_Supplied data_:
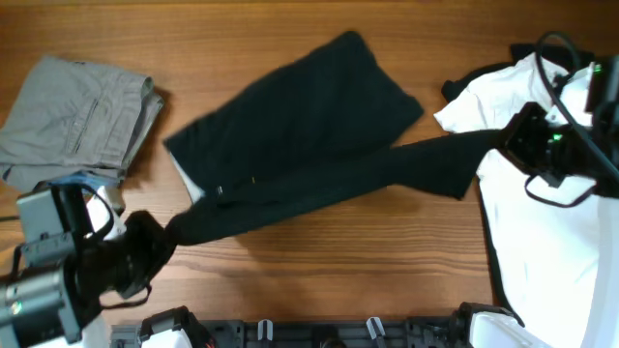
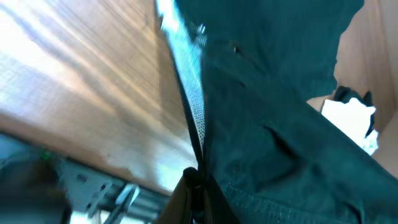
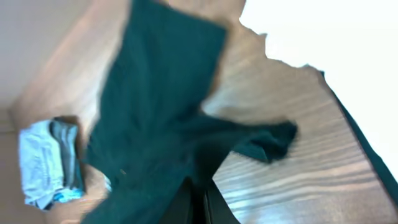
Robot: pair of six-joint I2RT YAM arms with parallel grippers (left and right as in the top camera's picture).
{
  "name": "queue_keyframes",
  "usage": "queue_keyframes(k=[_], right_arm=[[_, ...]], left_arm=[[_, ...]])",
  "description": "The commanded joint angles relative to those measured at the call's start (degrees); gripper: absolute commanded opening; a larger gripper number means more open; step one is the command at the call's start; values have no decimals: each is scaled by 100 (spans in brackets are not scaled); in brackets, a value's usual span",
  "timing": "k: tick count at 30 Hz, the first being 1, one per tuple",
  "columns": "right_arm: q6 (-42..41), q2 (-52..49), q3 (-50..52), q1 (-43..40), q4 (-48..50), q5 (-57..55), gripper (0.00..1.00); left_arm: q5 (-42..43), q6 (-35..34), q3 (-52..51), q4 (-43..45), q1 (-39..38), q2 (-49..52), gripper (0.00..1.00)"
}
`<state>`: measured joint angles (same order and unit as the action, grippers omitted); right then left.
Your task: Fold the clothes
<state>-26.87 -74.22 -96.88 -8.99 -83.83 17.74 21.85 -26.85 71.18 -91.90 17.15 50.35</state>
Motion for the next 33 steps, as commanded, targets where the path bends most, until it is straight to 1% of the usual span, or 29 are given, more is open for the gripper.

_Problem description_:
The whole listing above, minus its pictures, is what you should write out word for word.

_Answer below_:
Robot: pair of six-joint I2RT YAM arms with parallel grippers (left and right as in the top camera's picture).
{
  "name": "queue_keyframes",
  "usage": "queue_keyframes(k=[_], right_arm=[[_, ...]], left_arm=[[_, ...]])",
  "description": "The commanded joint angles relative to those measured at the call's start (degrees); gripper: absolute commanded opening; a larger gripper number means more open; step one is the command at the call's start; values have no decimals: each is scaled by 100 (spans in brackets are not scaled); in brackets, a value's usual span",
  "timing": "k: tick count at 30 Hz, the first being 1, one per tuple",
  "columns": "right_arm: q6 (-42..41), q2 (-52..49), q3 (-50..52), q1 (-43..40), q4 (-48..50), q5 (-57..55), gripper (0.00..1.00); left_arm: q5 (-42..43), q6 (-35..34), q3 (-52..51), q4 (-43..45), q1 (-39..38), q2 (-49..52), gripper (0.00..1.00)"
}
`<state>`: measured joint angles (same order and unit as the action, grippers omitted); right then left.
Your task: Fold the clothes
<state>-26.87 -74.22 -96.88 -8.99 -83.83 17.74 21.85 -26.85 71.18 -91.90 17.15 50.35</state>
Motion for the next 33 steps, as commanded, targets where the path bends most, until it is straight to 1% of the usual span, or 29 are given, more is open for the gripper.

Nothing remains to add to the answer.